One woman texted that the designated smoking area at the Porters Lake transit terminal on Inspiration Drive is by the parking lot to the elementary school there.

“Did they just throw darts at a map to pick these locations?” she wrote.

Elliott said the province, with its Smoke Free Places Act, has already decided that 20 metres is a safe distance from a school or recreational facility.

“The location that we have out in Porters Lake is 26 metres (from school property), so if there is anyone complaining or thinking that is too close to where kids are, I would recommend that they reach out to their MLA or the minister responsible for the Smoke Free Places Act because that is ultimately what we are following,” Elliott said.

Elliott said bylaw compliance is complaint-driven. A complainant will call 311, a file will be opened and one of the municipality’s 20 compliancy officers will follow up.

“We’ve had a couple of calls to 311,” Elliott said Monday afternoon. “It’s one of those things where we have to try to get us much information from people as possible about where these people are, what the offence is and a descrption of what the people look like.
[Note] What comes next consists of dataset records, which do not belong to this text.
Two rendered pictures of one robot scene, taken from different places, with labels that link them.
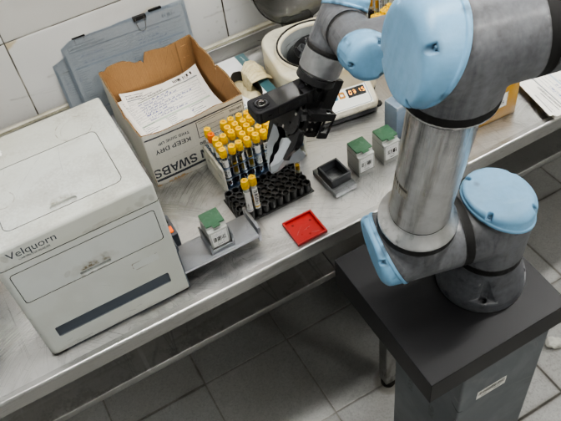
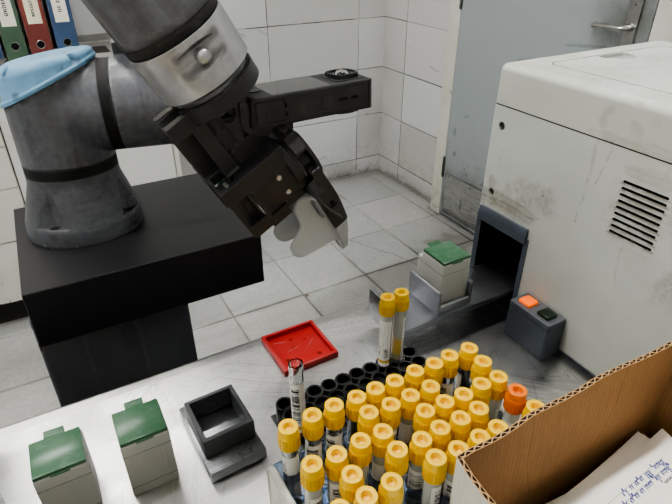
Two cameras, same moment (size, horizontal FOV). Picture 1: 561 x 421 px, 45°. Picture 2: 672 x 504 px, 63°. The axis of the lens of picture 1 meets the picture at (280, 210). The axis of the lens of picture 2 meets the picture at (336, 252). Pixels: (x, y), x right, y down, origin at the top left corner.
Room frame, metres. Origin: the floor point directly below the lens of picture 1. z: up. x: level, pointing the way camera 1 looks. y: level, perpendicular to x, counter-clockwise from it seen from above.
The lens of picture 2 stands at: (1.39, -0.06, 1.31)
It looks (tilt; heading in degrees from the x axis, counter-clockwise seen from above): 31 degrees down; 173
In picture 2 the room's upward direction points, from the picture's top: straight up
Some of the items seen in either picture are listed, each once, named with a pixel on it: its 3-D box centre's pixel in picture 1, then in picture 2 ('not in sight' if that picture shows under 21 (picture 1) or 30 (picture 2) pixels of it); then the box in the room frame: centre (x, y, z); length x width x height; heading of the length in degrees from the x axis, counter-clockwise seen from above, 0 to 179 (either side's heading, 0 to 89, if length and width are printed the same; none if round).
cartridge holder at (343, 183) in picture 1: (334, 175); (220, 424); (1.02, -0.13, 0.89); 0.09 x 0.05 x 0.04; 25
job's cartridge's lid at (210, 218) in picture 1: (211, 219); (444, 252); (0.87, 0.13, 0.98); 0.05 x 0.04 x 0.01; 22
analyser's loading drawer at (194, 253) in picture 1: (207, 244); (453, 287); (0.86, 0.15, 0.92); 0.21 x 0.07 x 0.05; 112
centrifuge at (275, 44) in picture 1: (321, 67); not in sight; (1.35, -0.15, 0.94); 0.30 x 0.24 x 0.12; 13
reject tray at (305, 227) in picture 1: (304, 227); (299, 346); (0.90, -0.04, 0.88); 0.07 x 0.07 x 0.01; 22
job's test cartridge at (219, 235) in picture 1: (214, 230); (441, 275); (0.87, 0.13, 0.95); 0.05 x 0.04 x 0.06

Again, even if we were to be able to find these people, I want to stress that this would be about education, to let people know that they can’t smoke where they are.”

Fines for smoking on municipal properties such as sidewalks, streets, parks and trails can range from $25 to $2,000, but he said tickets and fines are a last resort.

“If somebody is blatantly disregarding what’s being said to them by the bylaw enforcement officer, there will be some sort of enforcement stick that we can use. Otherwise, we’ll be like those British comedies that say: ‘Stop, or I’ll ask you to stop again.’”

The municipal bylaw came into effect two days before the federal Cannabis Act will make it legal to buy, possess, share, grow, make and consume cannabis products.

Three other smaller municipalities in Canada have enacted comprehensive smoking bans. The Town of Kentville has had a smoke-free public places bylaw since 2010 and Hampstead, Que., passed a bylaw in March that does not include the banning of e-cigarettes. The municipality of Wood Buffalo, Alta., banned all forms of smoking and vaping on public property in July.

“We’re the only city in Canada that has gone this route,” Elliott said.